A handbook for blended families that offers some substantive advice, based on a 10-year longitudinal study by Bray, presented with the help of Kelly (co-author, The Secret Life of an Unborn Child, not reviewed). As a clinical psychologist, Bray (Family Medicine/Baylor Coll. of Medicine) worked frequently with stepfamilies and knew that up to 60 percent of second marriages that include stepchildren do not succeed. With funding from the National Institutes of Health, he recruited 200 families—all Texas-based, generally white and middle or working class, with a biological mother and a stepfather as the family core—in a search for information about why this is so. He found each family unique in its struggle to create a close-knit and loving home but was able to identify three general categories and three stages that predict the degree of success.

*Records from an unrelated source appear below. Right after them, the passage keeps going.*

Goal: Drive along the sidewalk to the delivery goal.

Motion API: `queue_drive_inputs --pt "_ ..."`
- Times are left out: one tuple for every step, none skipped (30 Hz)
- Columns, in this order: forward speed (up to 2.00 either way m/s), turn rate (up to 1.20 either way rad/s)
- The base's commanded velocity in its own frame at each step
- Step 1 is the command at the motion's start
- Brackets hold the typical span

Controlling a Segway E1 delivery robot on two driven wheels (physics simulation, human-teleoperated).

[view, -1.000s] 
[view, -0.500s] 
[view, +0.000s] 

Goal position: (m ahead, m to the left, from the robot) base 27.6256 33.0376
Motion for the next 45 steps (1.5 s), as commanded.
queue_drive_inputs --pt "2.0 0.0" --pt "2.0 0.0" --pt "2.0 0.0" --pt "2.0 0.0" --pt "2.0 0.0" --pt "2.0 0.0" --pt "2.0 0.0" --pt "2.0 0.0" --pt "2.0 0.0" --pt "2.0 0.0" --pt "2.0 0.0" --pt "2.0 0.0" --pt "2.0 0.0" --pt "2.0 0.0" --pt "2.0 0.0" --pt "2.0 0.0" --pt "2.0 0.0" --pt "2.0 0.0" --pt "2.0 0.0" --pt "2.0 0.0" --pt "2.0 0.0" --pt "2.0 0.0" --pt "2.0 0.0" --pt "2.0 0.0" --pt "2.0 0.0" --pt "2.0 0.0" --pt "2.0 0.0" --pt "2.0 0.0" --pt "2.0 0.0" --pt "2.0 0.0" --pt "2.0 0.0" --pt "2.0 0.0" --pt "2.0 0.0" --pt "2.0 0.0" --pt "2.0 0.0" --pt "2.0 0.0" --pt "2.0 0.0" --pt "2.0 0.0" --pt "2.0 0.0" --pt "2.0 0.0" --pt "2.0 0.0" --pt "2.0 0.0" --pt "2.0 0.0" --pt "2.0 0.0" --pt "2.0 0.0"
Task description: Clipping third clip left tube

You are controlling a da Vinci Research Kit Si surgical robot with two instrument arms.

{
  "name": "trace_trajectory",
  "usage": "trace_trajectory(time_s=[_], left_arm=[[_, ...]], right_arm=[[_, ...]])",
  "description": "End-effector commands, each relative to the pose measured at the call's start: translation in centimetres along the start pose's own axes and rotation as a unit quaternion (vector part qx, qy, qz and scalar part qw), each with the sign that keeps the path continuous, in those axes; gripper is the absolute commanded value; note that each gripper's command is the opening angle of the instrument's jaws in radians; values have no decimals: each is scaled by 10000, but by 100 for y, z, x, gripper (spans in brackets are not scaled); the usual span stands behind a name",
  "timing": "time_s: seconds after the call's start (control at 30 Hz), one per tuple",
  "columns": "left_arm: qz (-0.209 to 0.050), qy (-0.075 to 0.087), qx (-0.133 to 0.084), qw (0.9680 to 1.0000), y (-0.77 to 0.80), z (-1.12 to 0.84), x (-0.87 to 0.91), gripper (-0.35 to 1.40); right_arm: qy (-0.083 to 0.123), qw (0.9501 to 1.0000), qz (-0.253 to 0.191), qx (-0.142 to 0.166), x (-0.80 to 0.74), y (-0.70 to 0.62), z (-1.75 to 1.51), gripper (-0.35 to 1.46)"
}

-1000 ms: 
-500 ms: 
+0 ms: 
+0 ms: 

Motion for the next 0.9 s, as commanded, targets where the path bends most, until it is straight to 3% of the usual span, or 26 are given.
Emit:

The categories are the Neotraditional family, where husbands and wives emphasize the relationship rather than themselves; the Romantic family, least likely to succeed because expectations are unrealistic; and the Matriarchal family, where the mother is highly competent and dominant. All stepfamilies, whatever their type, follow a pattern of ups and downs, according to Bray. As with a first marriage, the first two years, when children and adults are sorting out their relationships and coming to terms with shadows of the first marriages, are the hardest. The next three or four years are more tranquil as compromises have been made, but the third cycle can see stress and conflict again, as children and parents endure adolescence. One major obstacle to the emerging stepfamily: stepparents who move too quickly to take over the parental role. Detailed and evocative case histories illuminate discussions of these various landmarks in stepfamilies— lives, including the sometimes disruptive but vital role of former spouses. A step up for stepfamilies, who may not fit exactly into the pigeonholes described but can take comfort and guidance from Bray’s findings.